The problem with not moving the object is, an invisible rigid body still needs to be thrown as a trigger so that the enemy knows when it’s being hit, and when there’s a miss. If I’m throwing randomized particles and invisible boxes, they’re not matching up.

Hence, the player would be getting incorrect feedback, a miss may hit and a hit may miss. I could stick a trail renderer on the backside of the cubes, and have it work like that, but the effect a trail renderer creates is not really suited for tracer fire. Does anyone know of a better way to achieve this aesthetic while having correct feedback?

PS. Thanks for the responses so far, they’ve confirmed what I’ve thought.

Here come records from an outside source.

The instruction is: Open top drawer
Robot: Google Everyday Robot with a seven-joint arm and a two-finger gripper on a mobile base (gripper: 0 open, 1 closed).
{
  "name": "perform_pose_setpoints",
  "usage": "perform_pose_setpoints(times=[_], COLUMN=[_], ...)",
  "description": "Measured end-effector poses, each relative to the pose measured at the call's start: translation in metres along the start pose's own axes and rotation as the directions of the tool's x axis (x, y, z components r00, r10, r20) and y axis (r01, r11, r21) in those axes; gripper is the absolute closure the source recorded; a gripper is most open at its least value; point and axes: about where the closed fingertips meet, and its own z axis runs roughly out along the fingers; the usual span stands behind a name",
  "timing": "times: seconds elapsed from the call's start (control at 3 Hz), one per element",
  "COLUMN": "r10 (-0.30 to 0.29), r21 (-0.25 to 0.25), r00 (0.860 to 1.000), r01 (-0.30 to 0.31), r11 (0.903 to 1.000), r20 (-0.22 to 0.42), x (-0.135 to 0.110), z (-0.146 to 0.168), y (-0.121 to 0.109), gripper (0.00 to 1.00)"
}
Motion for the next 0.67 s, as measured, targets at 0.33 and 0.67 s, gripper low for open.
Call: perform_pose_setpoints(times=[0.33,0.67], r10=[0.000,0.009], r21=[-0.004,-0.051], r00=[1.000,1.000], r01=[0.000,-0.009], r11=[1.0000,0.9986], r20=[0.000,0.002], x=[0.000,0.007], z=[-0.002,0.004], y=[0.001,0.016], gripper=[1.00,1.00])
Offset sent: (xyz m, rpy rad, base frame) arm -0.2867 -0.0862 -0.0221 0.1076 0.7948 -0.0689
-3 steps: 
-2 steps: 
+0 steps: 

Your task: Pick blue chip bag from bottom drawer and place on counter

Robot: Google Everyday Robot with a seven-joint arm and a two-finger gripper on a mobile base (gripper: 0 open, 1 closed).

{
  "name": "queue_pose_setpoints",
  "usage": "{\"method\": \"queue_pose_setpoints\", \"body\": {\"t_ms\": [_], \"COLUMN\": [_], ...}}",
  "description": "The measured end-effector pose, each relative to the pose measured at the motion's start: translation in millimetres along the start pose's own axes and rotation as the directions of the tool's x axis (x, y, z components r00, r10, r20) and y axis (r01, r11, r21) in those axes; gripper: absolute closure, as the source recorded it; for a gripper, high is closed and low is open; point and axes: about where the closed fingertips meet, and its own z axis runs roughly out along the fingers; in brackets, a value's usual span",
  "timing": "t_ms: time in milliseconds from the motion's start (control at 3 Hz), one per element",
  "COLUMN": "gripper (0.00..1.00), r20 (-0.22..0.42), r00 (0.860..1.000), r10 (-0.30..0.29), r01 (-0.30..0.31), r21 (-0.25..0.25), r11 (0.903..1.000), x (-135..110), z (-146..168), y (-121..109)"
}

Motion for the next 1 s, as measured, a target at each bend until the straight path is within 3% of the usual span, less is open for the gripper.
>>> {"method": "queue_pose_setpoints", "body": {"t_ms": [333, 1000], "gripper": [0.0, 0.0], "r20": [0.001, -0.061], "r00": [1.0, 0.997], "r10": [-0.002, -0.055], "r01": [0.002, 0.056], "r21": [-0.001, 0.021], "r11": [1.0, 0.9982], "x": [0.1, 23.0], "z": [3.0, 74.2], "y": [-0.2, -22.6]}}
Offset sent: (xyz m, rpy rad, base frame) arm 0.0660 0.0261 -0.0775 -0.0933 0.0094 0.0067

I’d use raycasting for this sort of thing, since bullets move too fast for the physics engine to handle. Then the particles are just sort of an “illustration” of what’s happening.

–Eric

Yes raycasting is a good way to do it.
You just raycast and see if it hits the enemy and then you spawn a bunch of particles so the user can see what’s happening.

Wait. I’m confused, if the desired effect is tracer fire, which would animate whether it hits or not, how would raycast be used to achieve that?

Basically, If you imagine for a second, you’re firing a machine gun from the hip randomly at a target. I want all the rounds to be visible with tracer fire, but obviously you’re only going to hit on some of them. I’m guessing there’s basically no good way to do this?

Raycasting. :slight_smile: Emit particles when firing, use raycasting to see if you hit or not.

–Eric

Alright sorry, I was trying to look at the Raycasting section of the Documentation, but only found a very technical explanation in the Script References.

Looks like I’ll be diving in to figure out what and how to use this feature next. Thanks for the help.

Edit: Is the intention of using this to find out, throwing particles and rays in raycasting from the same place at the same rate and seeing if they hit?

The goal was to get some randomization in the fire, but matching the randomization of the particle and the ray seems impossible, or is there a way to use raycasting to detect whether those individual particles hit? I’ll be looking into it with our programmer either way, but if anyone knows a place with a basic explanation of how raycasting works much obliged.

Thanks for all the help.

The MachineGun.js script in the FPS tutorial has an example of raycasting.

–Eric

Thanks! I will check that out. Can’t believe I missed that.